EXERCISE BRIEF> Up to and including the line with "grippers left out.", return every line from the start of the entries below exactly.

┄┄┄┄┄┄┄┄┄┄┄┄┄┄┄┄┄┄┄┄

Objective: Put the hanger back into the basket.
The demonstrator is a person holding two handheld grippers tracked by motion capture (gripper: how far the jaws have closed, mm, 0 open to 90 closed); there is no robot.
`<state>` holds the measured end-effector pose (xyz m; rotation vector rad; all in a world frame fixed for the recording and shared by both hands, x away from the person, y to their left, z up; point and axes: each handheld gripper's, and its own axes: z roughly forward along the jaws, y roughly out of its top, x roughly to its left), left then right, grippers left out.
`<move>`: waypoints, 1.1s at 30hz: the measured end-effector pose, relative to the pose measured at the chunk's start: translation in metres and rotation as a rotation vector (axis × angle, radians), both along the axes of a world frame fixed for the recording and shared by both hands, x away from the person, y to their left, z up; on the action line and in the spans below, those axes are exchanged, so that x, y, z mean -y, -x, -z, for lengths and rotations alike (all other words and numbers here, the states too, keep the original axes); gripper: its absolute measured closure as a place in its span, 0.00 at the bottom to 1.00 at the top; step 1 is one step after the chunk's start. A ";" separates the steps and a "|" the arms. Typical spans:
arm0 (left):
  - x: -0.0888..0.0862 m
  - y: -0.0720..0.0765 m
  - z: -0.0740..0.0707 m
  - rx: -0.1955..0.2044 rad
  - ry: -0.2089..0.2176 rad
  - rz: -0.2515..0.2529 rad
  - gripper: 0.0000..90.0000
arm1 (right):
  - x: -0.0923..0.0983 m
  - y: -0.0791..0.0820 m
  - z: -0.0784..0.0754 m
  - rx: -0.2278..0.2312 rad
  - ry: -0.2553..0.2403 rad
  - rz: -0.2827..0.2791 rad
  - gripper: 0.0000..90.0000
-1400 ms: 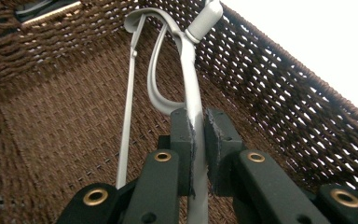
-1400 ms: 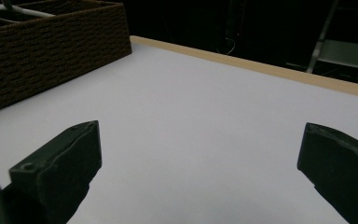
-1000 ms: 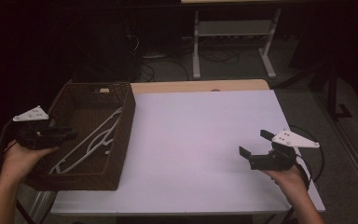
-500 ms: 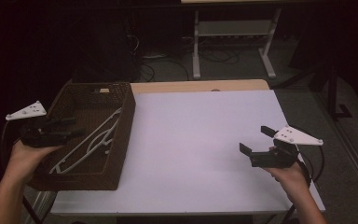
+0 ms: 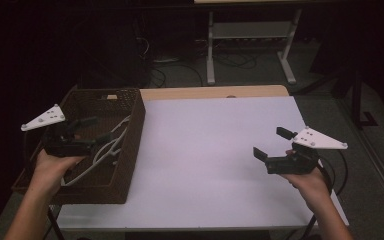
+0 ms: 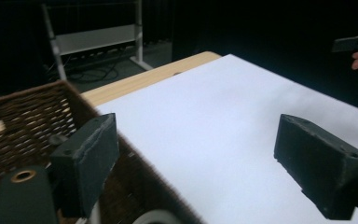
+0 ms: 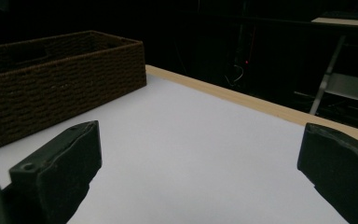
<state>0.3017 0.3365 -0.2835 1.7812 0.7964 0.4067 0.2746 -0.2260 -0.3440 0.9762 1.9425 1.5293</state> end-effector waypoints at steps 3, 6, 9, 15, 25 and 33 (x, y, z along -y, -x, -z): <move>0.016 0.000 0.004 0.017 0.027 0.018 0.14 | -0.002 -0.002 -0.005 0.015 -0.004 -0.012 0.00; 0.027 0.000 0.009 0.034 0.046 0.029 0.14 | -0.004 -0.004 -0.010 0.022 -0.012 -0.025 0.00; 0.037 0.000 0.013 0.049 0.077 0.041 0.13 | -0.007 -0.005 -0.014 0.032 -0.022 -0.031 0.00; 0.052 0.000 0.021 0.074 0.098 0.052 0.10 | -0.010 -0.008 -0.021 0.047 -0.031 -0.041 0.00; 0.064 0.003 0.039 0.075 0.099 0.058 0.03 | -0.016 -0.013 -0.033 0.083 -0.071 -0.067 0.00; 0.065 0.005 0.044 0.085 0.101 0.069 0.03 | -0.017 -0.015 -0.035 0.087 -0.070 -0.068 0.00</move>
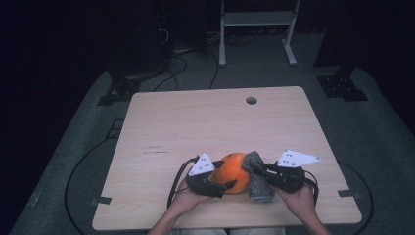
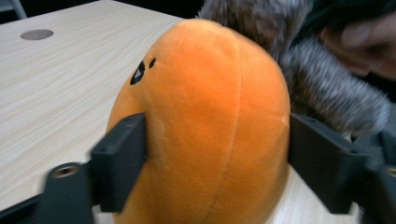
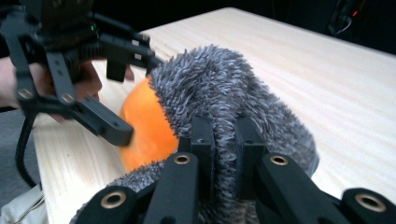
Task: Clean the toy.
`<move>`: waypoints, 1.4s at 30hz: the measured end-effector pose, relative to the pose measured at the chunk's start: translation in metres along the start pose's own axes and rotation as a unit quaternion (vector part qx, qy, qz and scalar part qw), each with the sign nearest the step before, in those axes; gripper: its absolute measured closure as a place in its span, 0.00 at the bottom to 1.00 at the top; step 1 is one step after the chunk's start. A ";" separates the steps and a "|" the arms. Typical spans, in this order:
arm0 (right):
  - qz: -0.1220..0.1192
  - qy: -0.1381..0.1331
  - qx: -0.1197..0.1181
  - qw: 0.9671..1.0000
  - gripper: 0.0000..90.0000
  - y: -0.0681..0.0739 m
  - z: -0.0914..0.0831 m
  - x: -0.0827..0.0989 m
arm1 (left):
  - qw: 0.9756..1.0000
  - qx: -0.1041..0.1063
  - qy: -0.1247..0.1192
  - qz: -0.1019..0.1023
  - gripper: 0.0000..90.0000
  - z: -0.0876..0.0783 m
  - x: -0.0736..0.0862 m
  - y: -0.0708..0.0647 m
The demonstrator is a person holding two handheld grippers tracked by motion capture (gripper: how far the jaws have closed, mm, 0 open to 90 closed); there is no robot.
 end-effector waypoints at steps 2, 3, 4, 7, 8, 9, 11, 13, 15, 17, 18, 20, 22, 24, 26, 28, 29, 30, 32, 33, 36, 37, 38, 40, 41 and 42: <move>-0.010 -0.012 -0.003 1.000 0.90 0.006 -0.003 -0.009 | 1.000 -0.005 0.000 0.022 0.39 0.003 0.000 -0.005; -0.019 -0.017 -0.007 1.000 0.90 0.013 -0.004 -0.013 | 0.999 -0.008 0.005 0.044 0.42 0.005 0.000 -0.010; -0.035 -0.017 -0.016 0.999 0.90 0.022 -0.003 -0.018 | 0.998 -0.009 0.008 0.056 0.44 0.007 0.000 -0.014; -0.066 -0.010 -0.035 0.997 0.90 0.036 0.003 -0.019 | 0.995 -0.011 0.017 0.097 0.47 0.010 0.002 -0.024; -0.071 0.000 -0.033 0.997 0.90 0.034 0.004 -0.017 | 0.995 -0.009 0.016 0.099 0.47 0.009 0.003 -0.024; -0.065 0.000 -0.032 0.997 0.90 0.031 0.004 -0.016 | 0.995 -0.007 0.017 0.099 0.48 0.008 0.003 -0.024; -0.044 -0.001 -0.018 0.999 0.90 0.016 0.001 -0.011 | 0.995 -0.002 0.014 0.095 0.47 0.009 0.003 -0.023; -0.021 -0.001 -0.001 1.000 0.90 0.002 -0.003 -0.008 | 0.996 -0.002 0.011 0.089 0.42 0.009 0.003 -0.022; -0.016 0.001 0.000 1.000 0.90 -0.002 -0.006 -0.005 | 0.998 -0.013 0.006 0.058 0.26 0.011 0.002 -0.017; -0.022 0.001 -0.008 1.000 0.90 0.003 -0.005 -0.005 | 0.999 -0.016 0.014 0.038 0.15 0.014 0.004 -0.014; -0.023 0.002 -0.016 1.000 0.90 0.008 -0.005 -0.006 | 0.999 -0.013 0.016 0.037 0.14 0.014 0.005 -0.015; -0.029 0.001 -0.034 0.999 0.90 0.017 -0.004 -0.009 | 0.999 -0.008 0.017 0.047 0.20 0.012 0.006 -0.016; -0.042 0.004 -0.048 0.998 0.90 0.026 -0.001 -0.011 | 0.997 -0.010 0.022 0.079 0.32 0.010 0.007 -0.020; -0.059 0.012 -0.040 0.997 0.90 0.027 0.004 -0.012 | 0.994 -0.013 0.021 0.106 0.40 0.010 0.007 -0.025; -0.046 0.011 -0.037 0.998 0.90 0.019 0.005 -0.013 | 0.994 -0.013 0.022 0.108 0.43 0.010 0.006 -0.025; -0.034 0.010 -0.014 0.999 0.90 0.003 0.004 -0.011 | 0.994 -0.010 0.023 0.110 0.42 0.011 0.006 -0.026; -0.022 0.011 0.000 1.000 0.90 -0.007 0.002 -0.008 | 0.993 -0.008 0.023 0.114 0.41 0.012 0.007 -0.027; -0.005 0.013 0.005 1.000 0.90 -0.014 0.000 -0.005 | 0.992 -0.007 0.025 0.120 0.40 0.012 0.007 -0.029; 0.016 0.011 -0.011 1.000 0.90 -0.014 -0.004 -0.004 | 0.991 -0.008 0.030 0.133 0.37 0.015 0.008 -0.032; 0.010 0.008 -0.021 1.000 0.90 -0.009 -0.004 -0.006 | 0.989 -0.008 0.035 0.146 0.36 0.015 0.008 -0.033; -0.019 0.011 -0.043 0.999 0.90 0.008 -0.002 -0.013 | 0.985 -0.006 0.039 0.166 0.36 0.016 0.009 -0.036; -0.024 0.015 -0.044 0.999 0.90 0.010 0.001 -0.013 | 0.985 -0.006 0.040 0.169 0.36 0.015 0.010 -0.036; -0.025 0.020 -0.043 0.999 0.90 0.010 0.003 -0.012 | 0.984 -0.009 0.039 0.174 0.36 0.014 0.010 -0.036; -0.008 0.019 -0.038 0.999 0.90 0.001 0.005 -0.007 | 0.985 -0.013 0.035 0.169 0.39 0.014 0.009 -0.035; -0.001 0.021 -0.031 0.999 0.90 -0.005 0.005 -0.005 | 0.986 -0.013 0.034 0.163 0.40 0.014 0.008 -0.034; 0.005 0.025 -0.019 0.999 0.90 -0.011 0.003 -0.002 | 0.988 -0.013 0.030 0.153 0.41 0.014 0.007 -0.033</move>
Point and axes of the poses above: each handheld gripper's, and its own axes: z roughly forward along the jaws, x roughly out of its underside, y roughly to its left, the point moved 8 cm from there along z, roughly forward along the jaws, and after that the axes turned 5 degrees about -y, right-handed, at the moved point
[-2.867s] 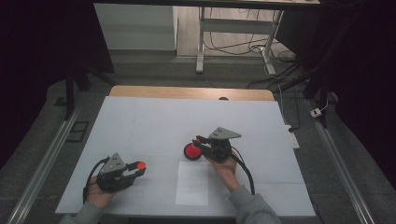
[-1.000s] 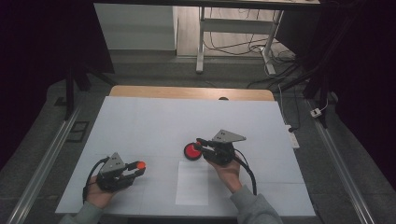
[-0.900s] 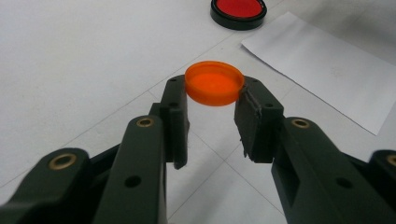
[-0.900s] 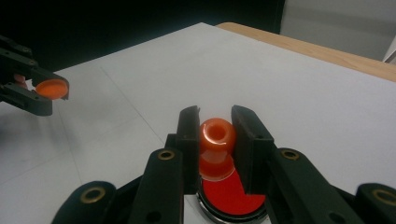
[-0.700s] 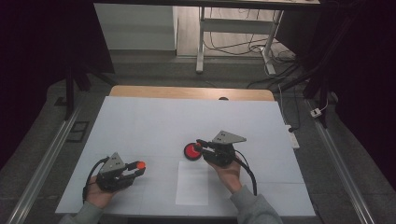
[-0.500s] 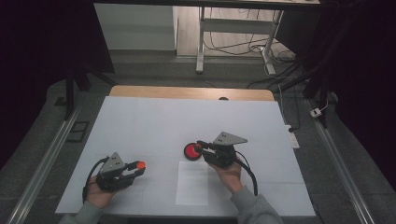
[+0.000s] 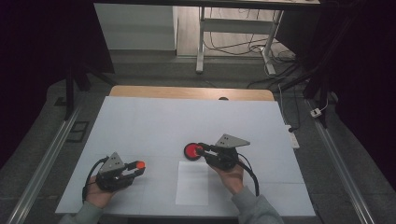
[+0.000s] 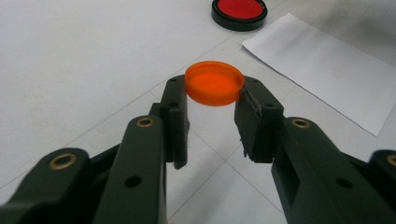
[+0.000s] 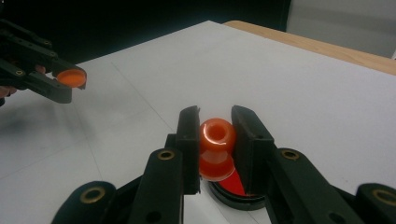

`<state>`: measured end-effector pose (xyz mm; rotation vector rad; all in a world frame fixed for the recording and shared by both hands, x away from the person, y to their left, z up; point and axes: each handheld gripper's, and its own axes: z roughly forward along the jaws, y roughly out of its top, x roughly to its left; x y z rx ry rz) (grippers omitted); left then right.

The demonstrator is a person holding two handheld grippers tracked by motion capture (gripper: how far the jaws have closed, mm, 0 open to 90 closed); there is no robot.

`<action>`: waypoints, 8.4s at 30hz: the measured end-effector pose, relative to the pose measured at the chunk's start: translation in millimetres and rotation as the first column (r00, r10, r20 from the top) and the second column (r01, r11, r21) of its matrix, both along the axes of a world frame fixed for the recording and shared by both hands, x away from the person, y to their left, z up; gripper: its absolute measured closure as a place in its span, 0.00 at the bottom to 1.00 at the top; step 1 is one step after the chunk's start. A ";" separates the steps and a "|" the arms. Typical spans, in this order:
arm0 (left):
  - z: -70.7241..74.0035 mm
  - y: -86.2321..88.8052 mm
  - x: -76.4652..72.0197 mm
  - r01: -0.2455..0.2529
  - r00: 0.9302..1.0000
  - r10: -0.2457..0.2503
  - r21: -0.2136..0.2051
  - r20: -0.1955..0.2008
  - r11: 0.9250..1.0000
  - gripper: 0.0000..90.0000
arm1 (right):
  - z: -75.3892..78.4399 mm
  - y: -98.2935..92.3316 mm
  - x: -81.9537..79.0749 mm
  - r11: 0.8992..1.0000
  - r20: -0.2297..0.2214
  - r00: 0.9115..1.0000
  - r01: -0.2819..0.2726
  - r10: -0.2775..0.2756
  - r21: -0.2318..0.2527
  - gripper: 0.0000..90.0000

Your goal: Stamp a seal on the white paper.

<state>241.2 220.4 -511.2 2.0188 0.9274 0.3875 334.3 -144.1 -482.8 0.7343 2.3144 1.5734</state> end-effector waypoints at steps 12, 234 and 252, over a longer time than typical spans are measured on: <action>-0.2 -0.1 0.1 0.000 1.000 0.000 0.001 0.000 1.000 0.72 | 1.5 -2.1 -5.2 1.000 0.002 1.000 -0.013 0.013 0.005 0.80; -3.1 -1.5 1.6 0.003 1.000 -0.003 0.010 -0.015 1.000 0.72 | -41.0 8.7 -47.1 0.980 -0.025 0.989 -0.145 0.143 -0.138 0.80; -3.0 -1.5 1.6 0.005 1.000 -0.005 0.008 -0.013 1.000 0.72 | -24.8 -3.2 -42.6 0.991 -0.041 0.991 -0.130 0.128 -0.043 0.80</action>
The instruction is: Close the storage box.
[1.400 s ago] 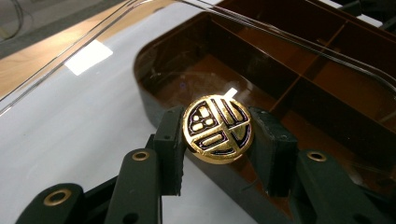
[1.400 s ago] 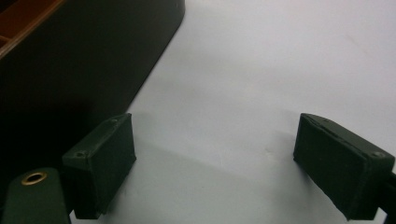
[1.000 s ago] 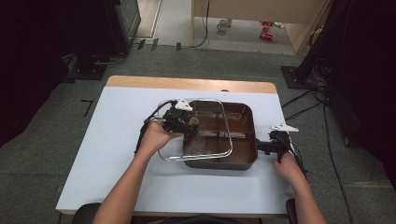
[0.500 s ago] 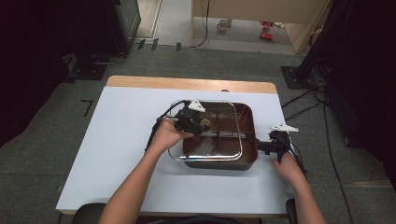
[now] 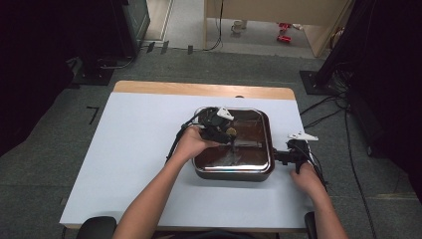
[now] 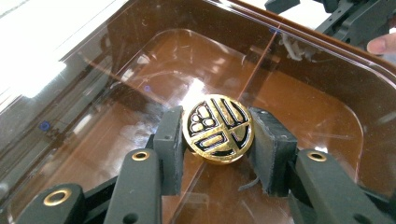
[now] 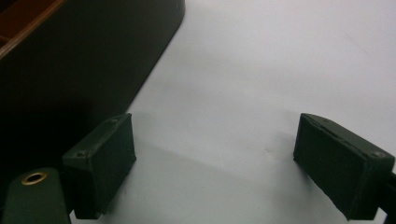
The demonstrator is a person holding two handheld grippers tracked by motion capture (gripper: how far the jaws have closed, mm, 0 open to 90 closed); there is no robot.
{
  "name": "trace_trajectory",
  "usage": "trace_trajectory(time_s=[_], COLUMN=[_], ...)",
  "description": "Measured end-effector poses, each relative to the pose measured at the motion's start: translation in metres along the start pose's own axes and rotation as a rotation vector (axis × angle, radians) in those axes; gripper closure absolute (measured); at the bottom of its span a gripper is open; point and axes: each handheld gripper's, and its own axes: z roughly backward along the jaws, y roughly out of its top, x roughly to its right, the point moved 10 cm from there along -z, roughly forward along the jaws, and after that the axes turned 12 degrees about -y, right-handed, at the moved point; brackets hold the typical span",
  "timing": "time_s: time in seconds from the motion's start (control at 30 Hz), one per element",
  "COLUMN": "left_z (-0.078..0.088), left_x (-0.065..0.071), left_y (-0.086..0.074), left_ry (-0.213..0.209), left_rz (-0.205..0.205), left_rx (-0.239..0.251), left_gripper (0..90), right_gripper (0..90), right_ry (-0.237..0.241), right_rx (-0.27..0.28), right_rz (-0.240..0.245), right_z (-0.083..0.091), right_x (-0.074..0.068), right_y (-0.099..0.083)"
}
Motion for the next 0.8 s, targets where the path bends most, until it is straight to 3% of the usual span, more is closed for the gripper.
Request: trace_trajectory(time_s=[0.3,0.67,0.8], left_z=[-0.0115,-0.0107,-0.0059], left_x=[0.0041,0.0040,0.0049], left_y=[0.0033,0.0021,0.0024], left_ry=[-0.013,-0.036,-0.060], left_rz=[0.011,0.031,0.059], left_rx=[-0.012,0.000,0.008], left_gripper=[59.1,58.1,50.1], right_gripper=[12.1,12.1,12.1], right_ry=[0.001,0.001,0.001], right_rx=[-0.001,-0.001,-0.001], right_rz=[-0.002,-0.001,-0.002], right_z=[0.0000,0.0001,0.0001], right_x=[0.0000,-0.0001,-0.0001], right_y=[-0.0001,-0.0001,-0.0001])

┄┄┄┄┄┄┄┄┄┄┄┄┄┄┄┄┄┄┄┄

OUTPUT OF THE EXERCISE>
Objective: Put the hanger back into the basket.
The demonstrator is a person holding two handheld grippers tracked by motion capture (gripper: how far the jaws have closed, mm, 0 open to 90 closed); there is no robot.
`<state>` holds the measured end-effector pose (xyz m; rotation vector rad; all in a world frame fixed for the recording and shared by both hands, x away from the person, y to their left, z up; point and axes: each handheld gripper's, and its own axes: z roughly forward along the jaws, y roughly out of its top, x roughly to its left), left then right, grippers left out.

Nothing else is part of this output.